Note that the chance of the lowest bits to be greater than or equal to len(letterBytes)is less than 0.5in general (0.25on average), which means that even if this would be the case, repeating this "rare" case decreases the chance of not finding a good number. After nrepetition, the chance that we sill don't have a good index is much less than pow(0.5, n), and this is just an upper estimation. In case of 52 letters the chance that the 6 lowest bits are not good is only (64-52)/64 = 0.19; which means for example that chances to not have a good number after 10 repetition is 1e-8.

请注意，最低位大于或等于的机会len(letterBytes)通常小于0.5（0.25平均），这意味着即使是这种情况，重复这种“罕见”的情况也会降低找不到好的机会数字。n重复之后，我们仍然没有一个好的指数的机会远小于pow(0.5, n)，这只是一个上限估计。在 52 个字母的情况下，只有 6 个最低位不好的机会(64-52)/64 = 0.19；这意味着例如，在 10 次重复后没有好数字的机会是1e-8.

So here is the solution:

所以这里是解决方案：

const letterBytes = "abcdefghijklmnopqrstuvwxyzABCDEFGHIJKLMNOPQRSTUVWXYZ"
const (
    letterIdxBits = 6                    // 6 bits to represent a letter index
    letterIdxMask = 1<<letterIdxBits - 1 // All 1-bits, as many as letterIdxBits
)

func RandStringBytesMask(n int) string {
    b := make([]byte, n)
    for i := 0; i < n; {
        if idx := int(rand.Int63() & letterIdxMask); idx < len(letterBytes) {
            b[i] = letterBytes[idx]
            i++
        }
    }
    return string(b)
}

5. Masking Improved

5.掩蔽改进

The previous solution only uses the lowest 6 bits of the 63 random bits returned by rand.Int63(). This is a waste as getting the random bits is the slowest part of our algorithm.

前面的解决方案只使用了 返回的 63 个随机位中的最低 6 位rand.Int63()。这是一种浪费，因为获取随机位是我们算法中最慢的部分。

If we have 52 letters, that means 6 bits code a letter index. So 63 random bits can designate 63/6 = 10different letter indices. Let's use all those 10:

如果我们有 52 个字母，这意味着 6 位编码一个字母索引。所以 63 个随机位可以指定63/6 = 10不同的字母索引。让我们使用所有这 10 个：

const letterBytes = "abcdefghijklmnopqrstuvwxyzABCDEFGHIJKLMNOPQRSTUVWXYZ"
const (
    letterIdxBits = 6                    // 6 bits to represent a letter index
    letterIdxMask = 1<<letterIdxBits - 1 // All 1-bits, as many as letterIdxBits
    letterIdxMax  = 63 / letterIdxBits   // # of letter indices fitting in 63 bits
)

func RandStringBytesMaskImpr(n int) string {
    b := make([]byte, n)
    // A rand.Int63() generates 63 random bits, enough for letterIdxMax letters!
    for i, cache, remain := n-1, rand.Int63(), letterIdxMax; i >= 0; {
        if remain == 0 {
            cache, remain = rand.Int63(), letterIdxMax
        }
        if idx := int(cache & letterIdxMask); idx < len(letterBytes) {
            b[i] = letterBytes[idx]
            i--
        }
        cache >>= letterIdxBits
        remain--
    }

    return string(b)
}

6. Source

6. 来源

The Masking Improvedis pretty good, not much we can improve on it. We could, but not worth the complexity.
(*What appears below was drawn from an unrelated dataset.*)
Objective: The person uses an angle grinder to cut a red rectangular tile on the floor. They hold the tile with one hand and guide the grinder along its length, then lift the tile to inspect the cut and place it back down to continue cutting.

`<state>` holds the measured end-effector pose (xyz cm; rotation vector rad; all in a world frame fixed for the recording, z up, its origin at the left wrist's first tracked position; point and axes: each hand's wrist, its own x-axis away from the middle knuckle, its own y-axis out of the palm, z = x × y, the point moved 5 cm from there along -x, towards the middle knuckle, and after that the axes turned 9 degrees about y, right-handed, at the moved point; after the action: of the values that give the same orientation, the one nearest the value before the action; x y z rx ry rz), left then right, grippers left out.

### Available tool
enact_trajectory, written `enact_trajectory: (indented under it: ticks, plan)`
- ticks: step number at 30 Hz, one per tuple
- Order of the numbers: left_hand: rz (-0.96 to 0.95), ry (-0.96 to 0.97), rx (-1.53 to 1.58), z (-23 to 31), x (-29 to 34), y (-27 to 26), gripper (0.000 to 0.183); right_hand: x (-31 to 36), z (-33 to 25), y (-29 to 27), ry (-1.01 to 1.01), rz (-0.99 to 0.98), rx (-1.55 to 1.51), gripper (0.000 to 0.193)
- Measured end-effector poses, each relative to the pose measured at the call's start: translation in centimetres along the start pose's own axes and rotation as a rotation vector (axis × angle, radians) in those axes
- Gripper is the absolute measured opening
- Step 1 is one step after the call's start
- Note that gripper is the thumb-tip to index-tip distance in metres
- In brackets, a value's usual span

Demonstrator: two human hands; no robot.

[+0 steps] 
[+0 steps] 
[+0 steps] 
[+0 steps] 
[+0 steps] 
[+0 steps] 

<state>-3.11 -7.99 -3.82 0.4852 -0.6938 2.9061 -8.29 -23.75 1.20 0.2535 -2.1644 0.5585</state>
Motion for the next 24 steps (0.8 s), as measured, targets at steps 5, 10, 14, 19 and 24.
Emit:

该改进的屏蔽是相当不错的，没有多少可以改善它。我们可以，但不值得复杂。

Now let's find something else to improve. The source of random numbers.

现在让我们找到其他需要改进的地方。随机数的来源。

There is a crypto/randpackage which provides a Read(b []byte)function, so we could use that to get as many bytes with a single call as many we need. This wouldn't help in terms of performance as crypto/randimplements a cryptographically secure pseudorandom number generator so it's much slower.

有一个crypto/rand包提供了一个Read(b []byte)函数，因此我们可以使用它通过一次调用获取尽可能多的字节。这在性能方面无济于事，因为crypto/rand实现了加密安全的伪随机数生成器，因此速度要慢得多。

So let's stick to the math/randpackage. The rand.Randuses a rand.Sourceas the source of random bits. rand.Sourceis an interface which specifies a Int63() int64method: exactly and the only thing we needed and used in our latest solution.

所以让我们坚持math/rand包装。在rand.Rand使用rand.Source作为随机比特的源。rand.Source是一个接口，它指定了一个Int63() int64方法：正是我们在最新的解决方案中需要和使用的唯一的东西。

So we don't really need a rand.Rand(either explicit or the global, shared one of the randpackage), a rand.Sourceis perfectly enough for us:

所以我们真的不需要一个rand.Rand（显式的或全局的，共享的rand包），arand.Source对我们来说已经足够了：

var src = rand.NewSource(time.Now().UnixNano())

func RandStringBytesMaskImprSrc(n int) string {
    b := make([]byte, n)
    // A src.Int63() generates 63 random bits, enough for letterIdxMax characters!
    for i, cache, remain := n-1, src.Int63(), letterIdxMax; i >= 0; {
        if remain == 0 {
            cache, remain = src.Int63(), letterIdxMax
        }
        if idx := int(cache & letterIdxMask); idx < len(letterBytes) {
            b[i] = letterBytes[idx]
            i--
        }
        cache >>= letterIdxBits
        remain--
    }

    return string(b)
}

Also note that this last solution doesn't require you to initialize (seed) the global Randof the math/randpackage as that is not used (and our rand.Sourceis properly initialized / seeded).

还要注意的是这最后的解决方案不要求你进行初始化（种子）在全球Rand的的math/rand包中未使用（和我们的rand.Source正确初始化/种子）。

One more thing to note here: package doc of math/randstates:

这里还要注意一件事：math/rand状态包文档：

The default Source is safe for concurrent use by multiple goroutines.

默认的 Source 可以安全地被多个 goroutines 并发使用。

So the default source is slower than a Sourcethat may be obtained by rand.NewSource(), because the default source has to provide safety under concurrent access / use, while rand.NewSource()does not offer this (and thus the Sourcereturned by it is more likely to be faster).

因此默认源比Source可能获得的a 慢rand.NewSource()，因为默认源必须在并发访问/使用下提供安全性，rand.NewSource()而不提供此（因此它Source返回的更有可能更快）。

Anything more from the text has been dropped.